El asunto fue promovido por Hafid Alonso García y otros en su calidad de militantes del Partido Verde Ecologista de México, a fin de controvertir la determinación de la Comisión Nacional de Honor y Justicia del Partido Verde Ecologista de México que resolvió la queja por la cual se expulsó definitivamente a los hoy actores de ese partido político.
La Sala Superior revocó la resolución dictada en la queja que, entre otras cuestiones, declaró la expulsión definitiva de los actores como militantes del Partido Verde Ecologista de México, en el Estado de Oaxaca, por la realización de diversas conductas consideradas contrarias a los estatutos.
Lo anterior, en razón de que la resolución impugnada carecía de una debida motivación, toda vez que el órgano intrapartidista responsable se limitó a anunciar las constancias que obraban en los autos de los recursos de queja y señaló una parte del contenido de algunas de ellas, sin externar juicio valorativo alguno sobre la eficacia que cada una de ellas aportaba para dar certeza a los hechos que presuntamente atentaron de manera grave contra la unidad ideológica, pragmática y organizativa del partido.

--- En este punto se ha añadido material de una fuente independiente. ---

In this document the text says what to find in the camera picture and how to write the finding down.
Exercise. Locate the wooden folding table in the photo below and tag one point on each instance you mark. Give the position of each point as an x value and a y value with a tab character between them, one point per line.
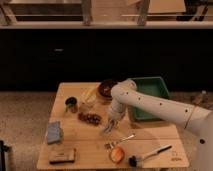
88	141

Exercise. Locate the yellow corn cob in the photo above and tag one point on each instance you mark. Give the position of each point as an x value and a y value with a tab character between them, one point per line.
89	95

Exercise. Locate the orange plastic spoon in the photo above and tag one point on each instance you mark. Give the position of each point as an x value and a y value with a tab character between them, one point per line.
117	154

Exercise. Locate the green plastic tray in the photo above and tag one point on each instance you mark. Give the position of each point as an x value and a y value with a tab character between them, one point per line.
154	86

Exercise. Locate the dark red bowl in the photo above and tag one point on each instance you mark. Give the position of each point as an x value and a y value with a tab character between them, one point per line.
104	89

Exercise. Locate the brown grape bunch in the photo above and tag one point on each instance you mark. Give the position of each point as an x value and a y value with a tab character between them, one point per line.
90	118

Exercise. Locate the brown wooden block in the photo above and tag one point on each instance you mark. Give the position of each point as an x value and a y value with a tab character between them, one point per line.
62	156

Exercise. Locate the dark green mug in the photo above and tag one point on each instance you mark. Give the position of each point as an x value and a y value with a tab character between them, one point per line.
71	104

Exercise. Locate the blue sponge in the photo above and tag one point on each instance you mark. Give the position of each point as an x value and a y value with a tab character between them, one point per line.
54	133

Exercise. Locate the clear glass jar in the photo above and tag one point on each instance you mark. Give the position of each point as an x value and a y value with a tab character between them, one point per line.
87	104

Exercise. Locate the dark cabinet counter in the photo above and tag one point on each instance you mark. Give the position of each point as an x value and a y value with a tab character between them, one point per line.
41	59

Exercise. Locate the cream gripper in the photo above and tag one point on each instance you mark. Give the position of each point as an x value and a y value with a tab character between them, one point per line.
115	115

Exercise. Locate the black white brush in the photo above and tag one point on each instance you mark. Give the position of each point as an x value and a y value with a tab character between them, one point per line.
136	161

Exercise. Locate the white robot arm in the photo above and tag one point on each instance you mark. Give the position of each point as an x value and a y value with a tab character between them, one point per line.
195	119

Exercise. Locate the grey towel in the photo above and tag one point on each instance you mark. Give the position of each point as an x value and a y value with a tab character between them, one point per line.
109	127

Por lo tanto, la Sala Superior consideró que la responsable sólo se limitó a señalar que con las notas periodísticas, audios de grabaciones, y diversos videos, se acreditaba la participación de los actores en las conductas denunciadas, sin que realizara un escrutinio particularizado e individualizado del material probatorio, y estar en condiciones de vincular las pruebas con los hechos denunciados en los recursos de queja, para ponderar racionalmente la exigencia de la identificación individual de cada uno de los participantes y poder determinar la responsabilidad de cada uno de los accionantes.